*EXERCISE BRIEF:* Restate all of the data precisely, omitting nothing.

━━━━━ DATA SHOWN

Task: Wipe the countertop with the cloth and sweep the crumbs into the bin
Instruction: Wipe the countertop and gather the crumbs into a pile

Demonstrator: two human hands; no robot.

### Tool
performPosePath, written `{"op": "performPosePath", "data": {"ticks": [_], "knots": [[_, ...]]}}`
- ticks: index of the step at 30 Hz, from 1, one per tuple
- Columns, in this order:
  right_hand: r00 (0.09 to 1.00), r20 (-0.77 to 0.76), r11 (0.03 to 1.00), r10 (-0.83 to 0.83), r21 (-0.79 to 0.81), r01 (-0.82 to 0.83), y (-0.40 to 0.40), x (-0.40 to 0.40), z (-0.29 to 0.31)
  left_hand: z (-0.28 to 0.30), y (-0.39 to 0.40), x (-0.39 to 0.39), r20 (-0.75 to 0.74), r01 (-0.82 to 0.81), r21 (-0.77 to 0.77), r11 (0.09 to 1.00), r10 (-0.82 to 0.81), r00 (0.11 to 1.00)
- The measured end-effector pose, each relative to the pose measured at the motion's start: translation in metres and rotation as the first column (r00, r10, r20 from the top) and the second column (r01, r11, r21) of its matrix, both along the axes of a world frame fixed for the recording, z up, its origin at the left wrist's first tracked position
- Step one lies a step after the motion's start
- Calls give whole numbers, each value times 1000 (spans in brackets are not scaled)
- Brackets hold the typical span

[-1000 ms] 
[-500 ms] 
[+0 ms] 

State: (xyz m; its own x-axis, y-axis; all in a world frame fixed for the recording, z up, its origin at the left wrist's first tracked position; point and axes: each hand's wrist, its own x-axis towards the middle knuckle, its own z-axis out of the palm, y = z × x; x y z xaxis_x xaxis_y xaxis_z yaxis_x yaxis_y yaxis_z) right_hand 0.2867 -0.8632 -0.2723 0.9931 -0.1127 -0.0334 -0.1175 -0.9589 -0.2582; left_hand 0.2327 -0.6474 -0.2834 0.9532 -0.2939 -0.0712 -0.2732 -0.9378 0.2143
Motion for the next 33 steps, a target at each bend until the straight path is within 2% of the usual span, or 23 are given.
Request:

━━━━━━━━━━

*ANSWER TO THIS TASK:*
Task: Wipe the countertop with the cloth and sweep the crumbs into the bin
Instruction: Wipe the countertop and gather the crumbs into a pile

Demonstrator: two human hands; no robot.

### Tool
performPosePath, written `{"op": "performPosePath", "data": {"ticks": [_], "knots": [[_, ...]]}}`
- ticks: index of the step at 30 Hz, from 1, one per tuple
- Columns, in this order:
  right_hand: r00 (0.09 to 1.00), r20 (-0.77 to 0.76), r11 (0.03 to 1.00), r10 (-0.83 to 0.83), r21 (-0.79 to 0.81), r01 (-0.82 to 0.83), y (-0.40 to 0.40), x (-0.40 to 0.40), z (-0.29 to 0.31)
  left_hand: z (-0.28 to 0.30), y (-0.39 to 0.40), x (-0.39 to 0.39), r20 (-0.75 to 0.74), r01 (-0.82 to 0.81), r21 (-0.77 to 0.77), r11 (0.09 to 1.00), r10 (-0.82 to 0.81), r00 (0.11 to 1.00)
- The measured end-effector pose, each relative to the pose measured at the motion's start: translation in metres and rotation as the first column (r00, r10, r20 from the top) and the second column (r01, r11, r21) of its matrix, both along the axes of a world frame fixed for the recording, z up, its origin at the left wrist's first tracked position
- Step one lies a step after the motion's start
- Calls give whole numbers, each value times 1000 (spans in brackets are not scaled)
- Brackets hold the typical span

[-1000 ms] 
[-500 ms] 
[+0 ms] 

State: (xyz m; its own x-axis, y-axis; all in a world frame fixed for the recording, z up, its origin at the left wrist's first tracked position; point and axes: each hand's wrist, its own x-axis towards the middle knuckle, its own z-axis out of the palm, y = z × x; x y z xaxis_x xaxis_y xaxis_z yaxis_x yaxis_y yaxis_z) right_hand 0.2867 -0.8632 -0.2723 0.9931 -0.1127 -0.0334 -0.1175 -0.9589 -0.2582; left_hand 0.2327 -0.6474 -0.2834 0.9532 -0.2939 -0.0712 -0.2732 -0.9378 0.2143
Motion for the next 33 steps, a target at each bend until the straight path is within 2% of the usual span, or 23 are given.
Request:

No more output is needed for this exercise.